2. Instructions, or software programs called methods, for what to do with the data.
Disadvantage of Object-oriented databases
1. Object-oriented databases have these disadvantages.
2. Object-oriented database are more expensive to develop.
3. In the Most organizations are unwilling to abandon and convert from those databases.
They have already invested money in developing and implementing.
The benefits to object-oriented databases are compelling. The ability to mix and match reusable
objects provides incredible multimedia capability.
6.5. Hierarchy of Data
Data are the principal resources of an organization.
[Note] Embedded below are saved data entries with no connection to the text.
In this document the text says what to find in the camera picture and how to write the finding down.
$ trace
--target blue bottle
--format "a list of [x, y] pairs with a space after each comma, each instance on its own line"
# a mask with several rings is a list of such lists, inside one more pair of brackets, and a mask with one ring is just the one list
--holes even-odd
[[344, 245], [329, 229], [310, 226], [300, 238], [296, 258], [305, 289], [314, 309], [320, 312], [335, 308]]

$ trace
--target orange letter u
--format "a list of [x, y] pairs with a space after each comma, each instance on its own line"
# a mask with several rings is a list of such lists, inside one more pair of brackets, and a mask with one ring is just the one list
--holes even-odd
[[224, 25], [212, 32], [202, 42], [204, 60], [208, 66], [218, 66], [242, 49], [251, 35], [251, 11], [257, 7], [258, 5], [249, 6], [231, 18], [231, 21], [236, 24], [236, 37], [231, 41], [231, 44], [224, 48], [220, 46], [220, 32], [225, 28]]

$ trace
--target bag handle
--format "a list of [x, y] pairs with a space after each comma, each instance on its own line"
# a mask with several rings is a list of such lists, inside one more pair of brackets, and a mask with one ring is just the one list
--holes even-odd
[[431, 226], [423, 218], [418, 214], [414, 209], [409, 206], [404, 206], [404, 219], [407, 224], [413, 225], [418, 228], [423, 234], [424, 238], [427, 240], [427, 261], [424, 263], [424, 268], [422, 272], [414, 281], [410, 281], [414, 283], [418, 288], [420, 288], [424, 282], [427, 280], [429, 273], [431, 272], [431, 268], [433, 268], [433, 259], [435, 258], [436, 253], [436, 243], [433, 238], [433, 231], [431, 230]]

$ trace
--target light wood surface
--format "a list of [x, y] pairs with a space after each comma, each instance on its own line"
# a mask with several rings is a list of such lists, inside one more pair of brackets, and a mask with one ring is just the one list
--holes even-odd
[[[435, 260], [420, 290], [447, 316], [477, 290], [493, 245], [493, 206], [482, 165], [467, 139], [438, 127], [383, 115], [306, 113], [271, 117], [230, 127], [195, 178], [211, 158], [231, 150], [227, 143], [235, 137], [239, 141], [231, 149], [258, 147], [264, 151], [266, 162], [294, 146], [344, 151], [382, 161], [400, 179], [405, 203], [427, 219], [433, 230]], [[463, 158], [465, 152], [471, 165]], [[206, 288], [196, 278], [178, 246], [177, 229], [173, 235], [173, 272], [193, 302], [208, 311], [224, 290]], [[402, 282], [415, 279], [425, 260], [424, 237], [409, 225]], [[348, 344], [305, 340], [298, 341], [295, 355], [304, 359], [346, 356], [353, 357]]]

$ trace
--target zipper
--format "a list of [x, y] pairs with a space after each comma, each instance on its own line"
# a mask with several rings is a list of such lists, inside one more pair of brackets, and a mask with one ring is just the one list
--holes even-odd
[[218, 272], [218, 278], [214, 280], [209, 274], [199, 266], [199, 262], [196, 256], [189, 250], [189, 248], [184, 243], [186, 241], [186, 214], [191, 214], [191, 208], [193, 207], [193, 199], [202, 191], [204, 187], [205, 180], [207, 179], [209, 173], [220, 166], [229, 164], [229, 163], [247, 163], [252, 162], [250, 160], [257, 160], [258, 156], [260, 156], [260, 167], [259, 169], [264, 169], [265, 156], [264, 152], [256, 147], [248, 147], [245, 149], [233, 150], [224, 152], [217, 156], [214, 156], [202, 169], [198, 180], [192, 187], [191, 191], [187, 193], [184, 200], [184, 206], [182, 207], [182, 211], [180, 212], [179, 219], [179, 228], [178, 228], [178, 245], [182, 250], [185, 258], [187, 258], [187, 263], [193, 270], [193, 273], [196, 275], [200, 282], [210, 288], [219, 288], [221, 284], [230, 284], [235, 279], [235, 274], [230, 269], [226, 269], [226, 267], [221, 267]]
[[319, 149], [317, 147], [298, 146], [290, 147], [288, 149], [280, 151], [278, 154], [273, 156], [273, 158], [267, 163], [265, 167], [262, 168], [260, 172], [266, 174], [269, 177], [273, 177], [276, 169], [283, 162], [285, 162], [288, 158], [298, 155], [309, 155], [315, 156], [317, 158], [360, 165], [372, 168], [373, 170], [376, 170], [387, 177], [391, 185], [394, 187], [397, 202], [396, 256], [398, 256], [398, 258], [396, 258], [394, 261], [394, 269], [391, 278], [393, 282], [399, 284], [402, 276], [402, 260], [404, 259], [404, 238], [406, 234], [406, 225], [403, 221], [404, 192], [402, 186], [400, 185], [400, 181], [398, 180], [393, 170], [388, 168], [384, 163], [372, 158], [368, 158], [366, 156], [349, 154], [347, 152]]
Data stored in computer systems form a
hierarchy extending from a single bit to a database, the major record-keeping entity of a firm.
Each higher rung of this hierarchy is organized from the components below it.
Data are logically organized into:
1. Bits (characters)
2. Fields
3. Records
4. Files
5. Databases
Bit (Character) - a bit is the smallest unit of data representation (value of a bit may be a 0 or 1).
Eight bits make a byte which can represent a character or a special symbol in a character code.
Field - a field consists of a grouping of characters. A data field represents an attribute (a
characteristic or quality) of some entity (object, person, place, or event).
Record - a record represents a collection of attributes that describe a real-world entity. A
record consists of fields, with each field describing an attribute of the entity.
File - a group of related records. Files are frequently classified by the application for which they
are primarily used (employee file). A primary key in a file is the field (or fields) whose value
identifies a record among others in a data file.
Database - is an integrated collection of logically related records or files. A database
consolidates records previously stored in separate files into a common pool of data records that
provides data for many applications. The data is managed by systems software called database
management systems (DBMS). The data stored in a database is independent of the application
programs using it and of the types of secondary storage devices on which it is stored.
Summary:
A database management system (DBMS) is a computer application program designed for the
efficient and effective storage, access and update of large volumes of information. This course
will look at such systems from two perspectives:
• A user-centered perspective focusing on how a DBMS is used to support a data intensive
application. This perspective includes a look at the common data models, query languages and
design techniques.
• A system implementation perspective focusing on the policies, algorithms and data structures
used to design and implement a DBMS.